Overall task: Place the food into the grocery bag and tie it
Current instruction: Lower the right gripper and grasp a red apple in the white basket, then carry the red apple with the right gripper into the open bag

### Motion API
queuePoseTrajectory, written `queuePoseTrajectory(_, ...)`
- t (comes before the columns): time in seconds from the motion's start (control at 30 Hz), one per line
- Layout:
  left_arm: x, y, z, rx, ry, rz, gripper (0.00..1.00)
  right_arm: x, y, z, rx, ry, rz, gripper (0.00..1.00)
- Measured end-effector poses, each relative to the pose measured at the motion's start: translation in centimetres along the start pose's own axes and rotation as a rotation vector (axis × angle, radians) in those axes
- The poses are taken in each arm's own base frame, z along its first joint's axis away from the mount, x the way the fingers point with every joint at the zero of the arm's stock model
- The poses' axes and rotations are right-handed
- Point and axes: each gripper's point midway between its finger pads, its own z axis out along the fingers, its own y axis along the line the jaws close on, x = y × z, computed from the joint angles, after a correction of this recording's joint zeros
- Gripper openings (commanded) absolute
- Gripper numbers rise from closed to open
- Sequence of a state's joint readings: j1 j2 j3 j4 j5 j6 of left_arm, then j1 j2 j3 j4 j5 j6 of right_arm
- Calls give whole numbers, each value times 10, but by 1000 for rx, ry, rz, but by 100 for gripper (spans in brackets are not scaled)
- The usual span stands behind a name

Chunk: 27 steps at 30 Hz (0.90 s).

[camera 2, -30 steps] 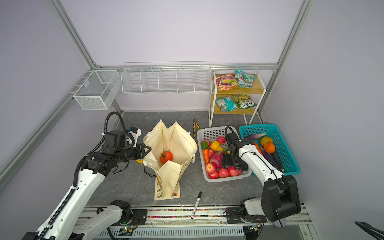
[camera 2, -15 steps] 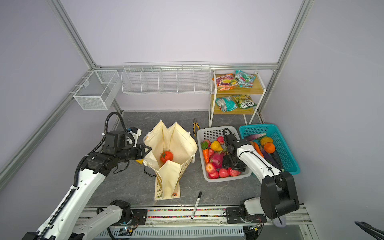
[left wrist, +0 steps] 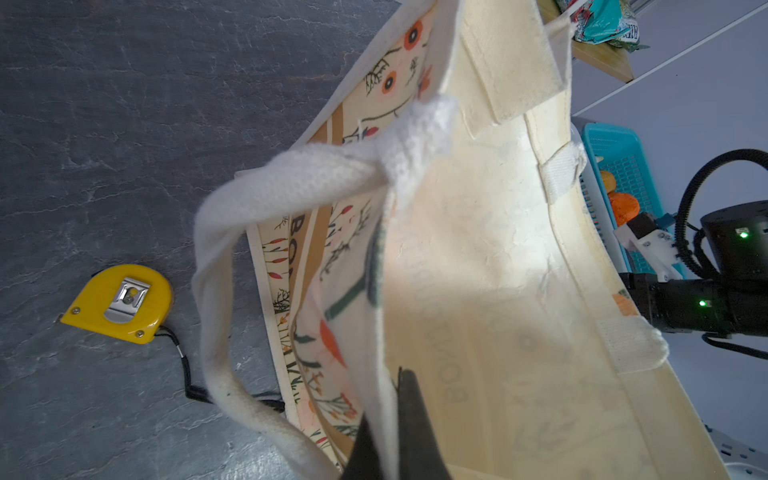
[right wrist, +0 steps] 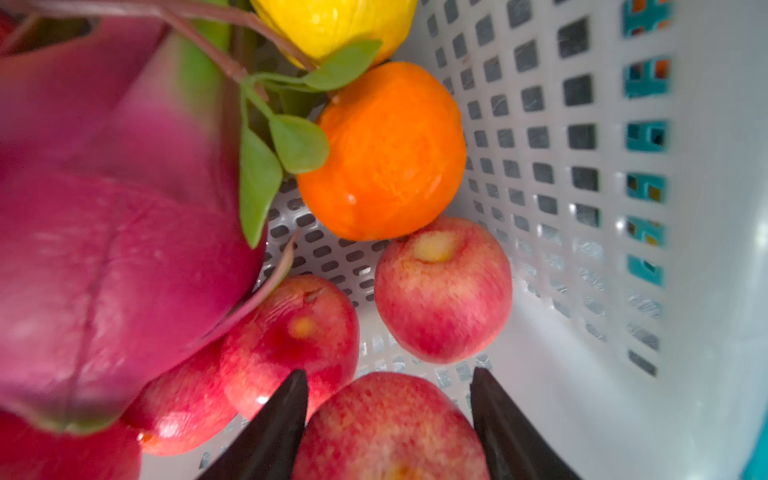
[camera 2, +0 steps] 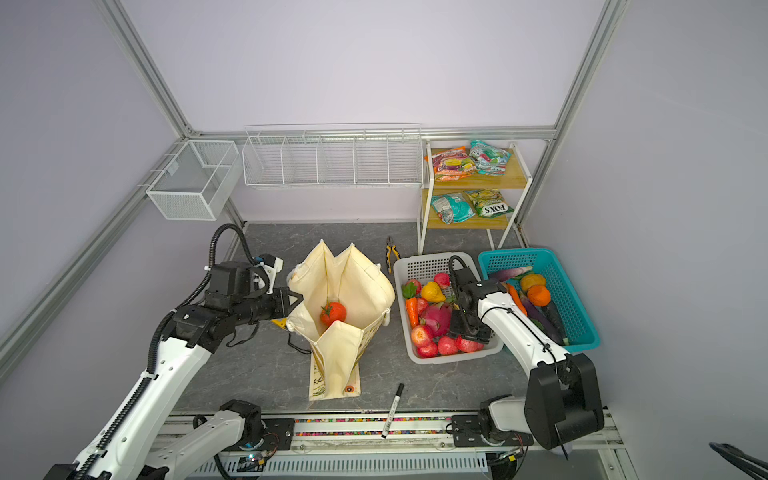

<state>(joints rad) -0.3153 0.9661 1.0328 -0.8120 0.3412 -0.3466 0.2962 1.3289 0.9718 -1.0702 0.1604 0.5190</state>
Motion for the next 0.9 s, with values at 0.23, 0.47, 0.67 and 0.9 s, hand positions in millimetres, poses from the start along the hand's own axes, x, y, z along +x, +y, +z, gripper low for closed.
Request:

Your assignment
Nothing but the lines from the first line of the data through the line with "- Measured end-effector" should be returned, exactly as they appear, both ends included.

Task result
Overall task: Place the food into the grocery bag and tie it
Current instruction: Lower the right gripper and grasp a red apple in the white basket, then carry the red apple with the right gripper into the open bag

### Motion API
queuePoseTrajectory, written `queuePoseTrajectory(_, ...)`
- t (comes before the columns): time in seconds from the motion's start (control at 30 Hz), one per line
- Layout:
  left_arm: x, y, z, rx, ry, rz, gripper (0.00..1.00)
  right_arm: x, y, z, rx, ry, rz, gripper (0.00..1.00)
- Measured end-effector poses, each relative to the pose measured at the motion's start: translation in centimetres along the start pose's own axes and rotation as a rotation vector (axis × angle, radians) in those axes

No further response is needed.